To the left of Delivery Boy is a steep gully with grass, the rock just left of this gully has been used as a descent for all of the routes.

Delivery Boy 12m HS
S. McGowan (Onsight Solo) 22/08/2010
This takes the blank looking groove/corner on the left, near the top of the main wall. Slightly contrived when it steps right avoiding the easier ground left of the corner. Start on easy ground with a grassy/overgrown corner between you and the main face to your right. From here climb up until you can step right back onto the main face. Work your way up the corner and a crack out right with lots of bomber gear until an awkward move leads to the finishing holds. The groove is a lot less blank than it looks.

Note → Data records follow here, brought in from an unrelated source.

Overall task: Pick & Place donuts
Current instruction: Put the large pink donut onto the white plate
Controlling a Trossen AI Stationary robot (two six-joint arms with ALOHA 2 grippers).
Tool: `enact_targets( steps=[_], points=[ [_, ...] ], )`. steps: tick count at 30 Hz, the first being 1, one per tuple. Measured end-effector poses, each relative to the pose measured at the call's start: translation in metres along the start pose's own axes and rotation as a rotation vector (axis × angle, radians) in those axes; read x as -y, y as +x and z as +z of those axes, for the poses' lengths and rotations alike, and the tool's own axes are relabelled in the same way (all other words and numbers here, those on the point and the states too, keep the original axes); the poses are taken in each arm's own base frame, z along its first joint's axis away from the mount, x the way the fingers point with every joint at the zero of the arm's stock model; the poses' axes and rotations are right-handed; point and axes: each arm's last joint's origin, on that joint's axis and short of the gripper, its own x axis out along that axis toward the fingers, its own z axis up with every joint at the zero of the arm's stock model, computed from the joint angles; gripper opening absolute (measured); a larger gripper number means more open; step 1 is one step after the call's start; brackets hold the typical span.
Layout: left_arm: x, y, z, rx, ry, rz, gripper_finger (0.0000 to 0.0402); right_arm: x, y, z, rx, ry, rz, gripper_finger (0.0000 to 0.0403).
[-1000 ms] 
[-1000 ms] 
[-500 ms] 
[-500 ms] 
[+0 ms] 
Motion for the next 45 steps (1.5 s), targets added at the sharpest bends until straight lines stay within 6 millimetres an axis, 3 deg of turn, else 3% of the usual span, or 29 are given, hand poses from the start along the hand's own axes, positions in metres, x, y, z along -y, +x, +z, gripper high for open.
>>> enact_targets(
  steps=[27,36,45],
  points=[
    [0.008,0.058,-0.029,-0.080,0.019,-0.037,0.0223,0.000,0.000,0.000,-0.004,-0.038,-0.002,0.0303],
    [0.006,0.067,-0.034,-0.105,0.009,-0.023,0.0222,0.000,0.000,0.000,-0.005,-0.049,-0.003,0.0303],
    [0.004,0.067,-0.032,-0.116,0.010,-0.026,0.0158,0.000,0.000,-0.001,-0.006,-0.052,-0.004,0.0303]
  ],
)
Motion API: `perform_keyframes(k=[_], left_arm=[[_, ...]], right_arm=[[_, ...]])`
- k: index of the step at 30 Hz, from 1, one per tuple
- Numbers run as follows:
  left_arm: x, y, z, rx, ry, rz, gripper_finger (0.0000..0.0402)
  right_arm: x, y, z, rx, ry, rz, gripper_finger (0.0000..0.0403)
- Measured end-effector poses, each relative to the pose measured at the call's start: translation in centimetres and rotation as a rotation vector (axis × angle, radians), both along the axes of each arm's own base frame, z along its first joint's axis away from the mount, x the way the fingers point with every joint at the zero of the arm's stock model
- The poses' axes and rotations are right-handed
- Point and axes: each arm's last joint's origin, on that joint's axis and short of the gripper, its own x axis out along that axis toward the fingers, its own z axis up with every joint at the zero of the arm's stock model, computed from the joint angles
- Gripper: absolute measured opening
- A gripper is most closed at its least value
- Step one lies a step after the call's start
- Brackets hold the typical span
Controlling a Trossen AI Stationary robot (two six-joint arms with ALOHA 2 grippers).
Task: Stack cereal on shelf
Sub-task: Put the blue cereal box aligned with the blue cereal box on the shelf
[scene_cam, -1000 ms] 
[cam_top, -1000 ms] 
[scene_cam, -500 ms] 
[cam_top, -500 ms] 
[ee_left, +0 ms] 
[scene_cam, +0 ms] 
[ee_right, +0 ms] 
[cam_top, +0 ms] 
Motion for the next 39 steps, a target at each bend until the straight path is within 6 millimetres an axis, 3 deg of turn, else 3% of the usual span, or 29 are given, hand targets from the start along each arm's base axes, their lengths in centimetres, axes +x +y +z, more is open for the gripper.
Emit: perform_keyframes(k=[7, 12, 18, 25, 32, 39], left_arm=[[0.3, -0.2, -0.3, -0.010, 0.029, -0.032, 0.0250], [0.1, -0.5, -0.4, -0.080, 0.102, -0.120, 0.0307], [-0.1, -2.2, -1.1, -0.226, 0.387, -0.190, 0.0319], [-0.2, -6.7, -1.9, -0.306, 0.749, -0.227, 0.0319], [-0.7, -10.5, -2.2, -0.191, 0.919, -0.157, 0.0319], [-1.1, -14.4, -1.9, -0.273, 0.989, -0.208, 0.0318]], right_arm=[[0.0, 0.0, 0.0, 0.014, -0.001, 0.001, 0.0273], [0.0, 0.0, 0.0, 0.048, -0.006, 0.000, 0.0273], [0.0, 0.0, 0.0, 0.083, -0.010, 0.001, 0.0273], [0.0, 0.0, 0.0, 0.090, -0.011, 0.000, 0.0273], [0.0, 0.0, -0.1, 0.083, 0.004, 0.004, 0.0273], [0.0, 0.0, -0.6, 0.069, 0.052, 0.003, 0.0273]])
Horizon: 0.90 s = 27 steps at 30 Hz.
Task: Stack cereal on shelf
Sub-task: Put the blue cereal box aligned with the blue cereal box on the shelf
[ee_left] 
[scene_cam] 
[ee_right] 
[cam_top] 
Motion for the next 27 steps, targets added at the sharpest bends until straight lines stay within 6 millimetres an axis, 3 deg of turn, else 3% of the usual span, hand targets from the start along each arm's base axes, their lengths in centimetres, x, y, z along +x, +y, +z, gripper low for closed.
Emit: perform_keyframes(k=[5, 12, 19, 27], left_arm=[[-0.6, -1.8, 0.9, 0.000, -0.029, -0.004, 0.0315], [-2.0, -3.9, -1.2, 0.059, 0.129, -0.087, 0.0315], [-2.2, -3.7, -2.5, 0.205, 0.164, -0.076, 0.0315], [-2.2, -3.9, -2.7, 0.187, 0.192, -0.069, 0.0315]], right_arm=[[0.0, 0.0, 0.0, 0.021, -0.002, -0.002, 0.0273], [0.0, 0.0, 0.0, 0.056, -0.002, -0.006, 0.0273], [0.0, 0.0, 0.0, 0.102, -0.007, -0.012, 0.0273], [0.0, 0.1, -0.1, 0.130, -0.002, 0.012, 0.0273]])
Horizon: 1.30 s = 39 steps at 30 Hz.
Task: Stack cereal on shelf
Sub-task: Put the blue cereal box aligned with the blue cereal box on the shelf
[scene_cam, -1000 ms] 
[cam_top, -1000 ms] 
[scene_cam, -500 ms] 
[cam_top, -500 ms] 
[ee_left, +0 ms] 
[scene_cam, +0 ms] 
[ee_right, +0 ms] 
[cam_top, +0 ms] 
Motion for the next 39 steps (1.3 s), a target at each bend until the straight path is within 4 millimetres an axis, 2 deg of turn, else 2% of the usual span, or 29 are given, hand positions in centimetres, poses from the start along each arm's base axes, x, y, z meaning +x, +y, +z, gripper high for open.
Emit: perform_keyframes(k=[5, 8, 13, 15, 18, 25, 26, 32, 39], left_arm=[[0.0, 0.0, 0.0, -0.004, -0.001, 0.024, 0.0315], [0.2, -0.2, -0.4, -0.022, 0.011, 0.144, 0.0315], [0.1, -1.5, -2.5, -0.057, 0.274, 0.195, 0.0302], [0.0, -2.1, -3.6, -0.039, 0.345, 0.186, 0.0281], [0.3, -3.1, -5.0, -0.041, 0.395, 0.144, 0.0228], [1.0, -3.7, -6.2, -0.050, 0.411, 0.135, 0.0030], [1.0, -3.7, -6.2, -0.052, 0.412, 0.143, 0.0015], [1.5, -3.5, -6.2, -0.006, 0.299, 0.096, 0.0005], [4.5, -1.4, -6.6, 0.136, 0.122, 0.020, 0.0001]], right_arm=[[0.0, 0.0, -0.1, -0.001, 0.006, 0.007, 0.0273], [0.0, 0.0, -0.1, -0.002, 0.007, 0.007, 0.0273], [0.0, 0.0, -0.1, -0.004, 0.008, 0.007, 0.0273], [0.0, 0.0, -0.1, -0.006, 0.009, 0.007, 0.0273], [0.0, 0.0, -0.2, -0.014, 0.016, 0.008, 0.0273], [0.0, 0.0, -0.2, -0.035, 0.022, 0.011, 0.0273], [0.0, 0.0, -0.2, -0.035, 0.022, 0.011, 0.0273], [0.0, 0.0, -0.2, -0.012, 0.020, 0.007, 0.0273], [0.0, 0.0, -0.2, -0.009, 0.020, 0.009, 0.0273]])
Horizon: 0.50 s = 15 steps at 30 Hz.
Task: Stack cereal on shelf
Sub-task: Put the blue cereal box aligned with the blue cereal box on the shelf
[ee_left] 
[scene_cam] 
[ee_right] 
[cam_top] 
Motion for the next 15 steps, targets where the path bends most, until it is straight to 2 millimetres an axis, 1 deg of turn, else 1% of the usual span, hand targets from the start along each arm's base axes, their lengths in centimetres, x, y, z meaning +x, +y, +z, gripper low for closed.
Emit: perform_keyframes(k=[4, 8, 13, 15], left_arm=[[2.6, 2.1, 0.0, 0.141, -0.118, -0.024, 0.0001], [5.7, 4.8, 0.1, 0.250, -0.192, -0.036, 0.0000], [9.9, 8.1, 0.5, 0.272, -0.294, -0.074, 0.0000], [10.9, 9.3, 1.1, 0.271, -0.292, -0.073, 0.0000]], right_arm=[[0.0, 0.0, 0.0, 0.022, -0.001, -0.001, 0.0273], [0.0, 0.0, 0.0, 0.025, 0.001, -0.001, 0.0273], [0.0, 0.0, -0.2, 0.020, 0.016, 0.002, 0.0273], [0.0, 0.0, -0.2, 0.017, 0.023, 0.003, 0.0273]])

Singing In The Rain * 12m VS 4c
S. McGowan, A. Grennan (Onsight) 21/08/2010
The obvious line of the crag. Start below the crack that splits the otherwise blank looking slab on the main face. Continue up this using smears, jams, slopers and crimps until the crack disappears near the top. From here go straight up through the horizontal breaks to reach the top.

Attack Of The Orange Space Ants * 15m S
A. Grennan, S. McGowan (Onsight) 22/08/2010
There is a pillar resting against the crag to the right of Singing In The Rain. Start below and to the right of this pillar. Climb the right hand face of the pillar until you can reach a clean wide crack on the wall above. Start up this then step left to make use of the other crack to your left. Continue up to a ledge with some clumps of grass (beware of orange space ants). From here you can move slightly left and gain the face above before finishing directly.

The Emperors Trousers 12m Diff
S. McGowan (Onsight Down-Soloed) 22/08/2010
Start 10 meters right of Attack Of The Orange Space Ants, just before the base of the climbs moves up the slope and the routes get shorter. Climb straight up the vague arete to a grassy ledge. From here go slightly right before finishing up the face and crack above. There were two loose blocks in the second half which should probably be removed but they weren't an immediate danger. Possible descent route for the next two routes.

The next two routes are on a shorter wall that is facing more northerly than the rest of the crag.

London Bridge 10m S
A. Grennan, S. McGowan (Onsight) 22/08/2010
So called because of the amount of loose rock that was found on the first ascent, but has since been cleaned. On the shorter wall there is a crack running almost from bottom to top. Start just right of this and climb up to gain possibly the biggest jug known to man. From here move up the crack and the face right of it past a loose block (that doesn't want to move) at half height. You can then gain a grassy ledge and the final crack above.

Your Ma! ** 10m E2 5c
S. McGowan, A. Grennan (Onsight) 22/08/2010
Short but enjoyable. There's more holds than there first appears, but spotting them all on lead can add to the interest. Start below a scoop in the wall to the right of London Bridge. Climb the small corner to reach a series of flakes. Place some good gear behind these before making some interesting moves to the first break. Place a good large cam before another amusing move leads to the next juggy break. Mantle the grass ledge and continue up through some rock and grass to reach the anchors. Small people may hate me for this one.